Task objective =
In the material below, find all lines with the string "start" and copy them.

── Dataset extract

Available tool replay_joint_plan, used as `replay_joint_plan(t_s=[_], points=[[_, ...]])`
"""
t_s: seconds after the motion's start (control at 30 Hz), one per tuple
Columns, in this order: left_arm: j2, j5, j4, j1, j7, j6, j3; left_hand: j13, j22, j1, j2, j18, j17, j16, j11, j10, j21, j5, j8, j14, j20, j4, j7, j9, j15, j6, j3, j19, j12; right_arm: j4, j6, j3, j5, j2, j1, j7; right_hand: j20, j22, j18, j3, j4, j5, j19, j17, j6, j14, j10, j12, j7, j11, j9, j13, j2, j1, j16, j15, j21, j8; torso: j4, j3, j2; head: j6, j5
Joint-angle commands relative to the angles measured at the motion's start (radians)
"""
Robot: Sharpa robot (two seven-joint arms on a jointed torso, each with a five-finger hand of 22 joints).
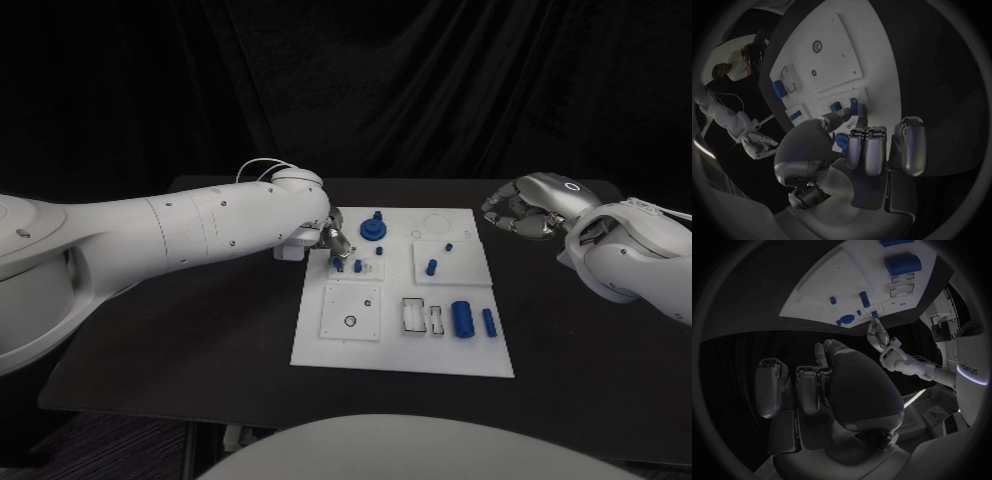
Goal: Assemble the parts on the task board
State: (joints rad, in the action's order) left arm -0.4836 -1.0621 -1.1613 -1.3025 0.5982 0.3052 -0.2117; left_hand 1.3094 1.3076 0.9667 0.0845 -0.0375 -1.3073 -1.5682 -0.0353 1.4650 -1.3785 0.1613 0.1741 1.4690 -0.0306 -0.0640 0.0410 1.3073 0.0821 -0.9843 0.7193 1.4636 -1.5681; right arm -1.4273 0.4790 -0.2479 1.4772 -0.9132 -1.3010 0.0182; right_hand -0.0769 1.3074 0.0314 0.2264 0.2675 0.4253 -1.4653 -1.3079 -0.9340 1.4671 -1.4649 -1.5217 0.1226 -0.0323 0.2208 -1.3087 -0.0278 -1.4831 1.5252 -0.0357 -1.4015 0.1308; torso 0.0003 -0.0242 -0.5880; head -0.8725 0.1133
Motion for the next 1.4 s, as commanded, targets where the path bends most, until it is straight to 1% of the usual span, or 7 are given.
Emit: replay_joint_plan(t_s=[0.03, 0.27, 0.63, 0.8, 1.27, 1.37, 1.4], points=[[0.000, -0.002, -0.004, 0.003, -0.009, 0.004, 0.001, 0.261, 0.201, 0.002, -0.010, -0.010, -0.263, -0.003, 0.007, 0.106, 0.003, 0.005, -0.004, 0.102, -0.006, -0.007, 0.001, 0.020, -0.007, 0.003, 0.003, 0.006, -0.003, 0.000, -0.001, 0.001, 0.003, 0.000, 0.002, 0.016, -0.007, 0.205, 0.013, 0.004, 0.000, 0.004, -0.006, -0.213, -0.004, 0.079, -0.034, 0.007, 0.001, -0.005, -0.002, -0.203, -0.006, -0.006, -0.006, 0.009, 0.005, -0.004, 0.0009, 0.0001, 0.000, 0.000, -0.001], [0.004, -0.002, 0.003, 0.007, -0.015, -0.005, 0.001, 0.261, 0.200, 0.003, -0.013, -0.010, -0.263, -0.003, 0.007, 0.106, 0.005, 0.008, -0.005, 0.102, -0.006, -0.007, 0.001, 0.020, -0.007, 0.004, -0.001, 0.005, -0.003, 0.000, -0.001, 0.001, 0.003, 0.000, 0.002, 0.016, -0.007, 0.205, 0.013, 0.005, 0.000, 0.004, -0.006, -0.213, -0.004, 0.079, -0.032, 0.008, 0.001, -0.005, -0.002, -0.202, -0.006, -0.005, -0.007, 0.009, 0.005, -0.004, 0.0010, -0.0010, 0.001, 0.000, -0.001], [0.004, -0.002, -0.001, 0.013, -0.017, -0.006, 0.001, 0.261, 0.199, 0.004, -0.016, -0.011, -0.263, -0.003, 0.008, 0.106, 0.007, 0.012, -0.006, 0.102, -0.006, -0.006, 0.001, 0.020, -0.007, 0.006, -0.008, 0.004, -0.003, 0.000, -0.003, 0.001, 0.002, -0.001, 0.002, 0.017, -0.007, 0.205, 0.013, 0.005, 0.000, 0.004, -0.006, -0.213, -0.004, 0.079, -0.032, 0.008, 0.001, -0.005, -0.002, -0.202, -0.006, -0.005, -0.007, 0.009, 0.005, -0.004, 0.0012, -0.0003, 0.001, 0.000, 0.000], [0.003, -0.002, -0.005, 0.017, -0.013, -0.005, 0.001, 0.261, 0.199, 0.004, -0.021, -0.011, -0.263, -0.003, 0.009, 0.106, 0.009, 0.013, -0.007, 0.102, -0.007, -0.004, 0.002, 0.020, -0.008, 0.007, -0.017, 0.003, -0.003, 0.000, -0.005, 0.001, 0.002, -0.001, 0.002, 0.019, -0.007, 0.205, 0.013, 0.005, 0.000, 0.004, -0.006, -0.213, -0.004, 0.079, -0.032, 0.008, 0.001, -0.005, -0.002, -0.202, -0.006, -0.005, -0.007, 0.009, 0.005, -0.004, 0.0000, -0.0003, 0.001, 0.000, 0.001], [-0.001, -0.002, -0.022, 0.027, -0.006, -0.007, 0.001, 0.261, 0.198, 0.005, -0.027, -0.011, -0.263, -0.003, 0.010, 0.106, 0.011, 0.016, -0.009, 0.102, -0.008, -0.002, 0.004, 0.019, -0.009, 0.009, -0.036, 0.002, -0.003, 0.002, -0.009, 0.001, 0.002, -0.001, 0.002, 0.020, -0.007, 0.205, 0.013, 0.006, 0.000, 0.003, -0.006, -0.212, -0.004, 0.078, -0.030, 0.010, 0.001, -0.005, -0.002, -0.200, -0.007, -0.005, -0.008, 0.010, 0.005, -0.004, 0.0023, -0.0011, 0.000, 0.000, 0.002], [-0.002, -0.002, -0.022, 0.028, -0.008, -0.014, 0.001, 0.261, 0.198, -0.003, -0.045, -0.012, -0.263, -0.003, 0.014, 0.106, 0.014, -0.002, -0.018, 0.102, -0.012, 0.022, 0.009, 0.015, -0.012, 0.015, -0.099, 0.000, -0.003, 0.002, -0.010, 0.001, 0.002, -0.001, 0.002, 0.020, -0.007, 0.205, 0.013, 0.006, 0.000, 0.003, -0.006, -0.212, -0.004, 0.078, -0.030, 0.010, 0.001, -0.005, -0.002, -0.200, -0.007, -0.005, -0.008, 0.010, 0.005, -0.004, 0.0026, -0.0005, 0.001, 0.000, 0.002], [-0.002, -0.002, -0.022, 0.028, -0.009, -0.017, 0.001, 0.261, 0.197, -0.017, -0.047, -0.012, -0.263, -0.003, 0.017, 0.106, 0.016, -0.017, -0.025, 0.102, -0.013, 0.038, 0.014, 0.011, -0.015, 0.020, -0.118, -0.001, -0.003, 0.002, -0.010, 0.001, 0.002, -0.001, 0.002, 0.020, -0.007, 0.205, 0.013, 0.006, 0.000, 0.003, -0.006, -0.212, -0.004, 0.078, -0.030, 0.010, 0.001, -0.005, -0.002, -0.200, -0.007, -0.005, -0.008, 0.010, 0.005, -0.004, 0.0029, -0.0005, 0.001, 0.000, 0.002]])
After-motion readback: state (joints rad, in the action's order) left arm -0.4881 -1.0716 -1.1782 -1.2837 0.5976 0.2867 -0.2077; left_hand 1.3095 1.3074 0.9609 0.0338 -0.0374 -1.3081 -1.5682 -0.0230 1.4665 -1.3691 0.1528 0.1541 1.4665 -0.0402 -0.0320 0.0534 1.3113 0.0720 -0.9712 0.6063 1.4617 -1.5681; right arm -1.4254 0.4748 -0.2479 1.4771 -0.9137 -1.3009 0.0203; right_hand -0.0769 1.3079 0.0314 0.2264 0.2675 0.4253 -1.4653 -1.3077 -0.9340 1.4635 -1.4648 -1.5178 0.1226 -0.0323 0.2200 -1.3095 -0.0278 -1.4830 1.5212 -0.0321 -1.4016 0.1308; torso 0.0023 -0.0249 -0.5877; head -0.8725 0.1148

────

Response to this task =
t_s: seconds after the motion's start (control at 30 Hz), one per tuple
Joint-angle commands relative to the angles measured at the motion's start (radians)

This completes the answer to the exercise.